## What is being asked
What is the number of lines below that include the string "left"? Provide that number alone.

[Stored data entries]
-- Opening Marker --

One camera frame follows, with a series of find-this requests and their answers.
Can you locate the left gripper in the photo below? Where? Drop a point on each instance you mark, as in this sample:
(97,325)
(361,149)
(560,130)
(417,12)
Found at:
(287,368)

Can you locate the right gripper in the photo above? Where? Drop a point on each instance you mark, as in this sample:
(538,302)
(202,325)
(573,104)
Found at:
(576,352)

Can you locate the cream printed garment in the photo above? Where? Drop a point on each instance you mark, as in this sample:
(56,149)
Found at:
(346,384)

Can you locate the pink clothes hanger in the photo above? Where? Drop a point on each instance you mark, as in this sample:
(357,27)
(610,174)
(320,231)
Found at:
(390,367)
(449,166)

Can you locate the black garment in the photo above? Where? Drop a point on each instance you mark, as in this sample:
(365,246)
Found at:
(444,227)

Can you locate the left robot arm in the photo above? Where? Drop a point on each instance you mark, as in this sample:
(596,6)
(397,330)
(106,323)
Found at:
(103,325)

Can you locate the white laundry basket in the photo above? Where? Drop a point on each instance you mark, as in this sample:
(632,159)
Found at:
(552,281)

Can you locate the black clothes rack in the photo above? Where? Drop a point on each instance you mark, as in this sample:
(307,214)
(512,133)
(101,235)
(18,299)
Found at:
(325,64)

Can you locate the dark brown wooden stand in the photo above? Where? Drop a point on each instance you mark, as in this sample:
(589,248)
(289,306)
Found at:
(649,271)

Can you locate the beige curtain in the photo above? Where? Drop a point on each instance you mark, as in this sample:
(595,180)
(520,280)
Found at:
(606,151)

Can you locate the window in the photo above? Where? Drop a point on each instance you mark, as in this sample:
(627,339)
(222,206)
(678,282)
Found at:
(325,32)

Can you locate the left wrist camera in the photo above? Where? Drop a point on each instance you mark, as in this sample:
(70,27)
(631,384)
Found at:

-- Closing Marker --

## Answer box
3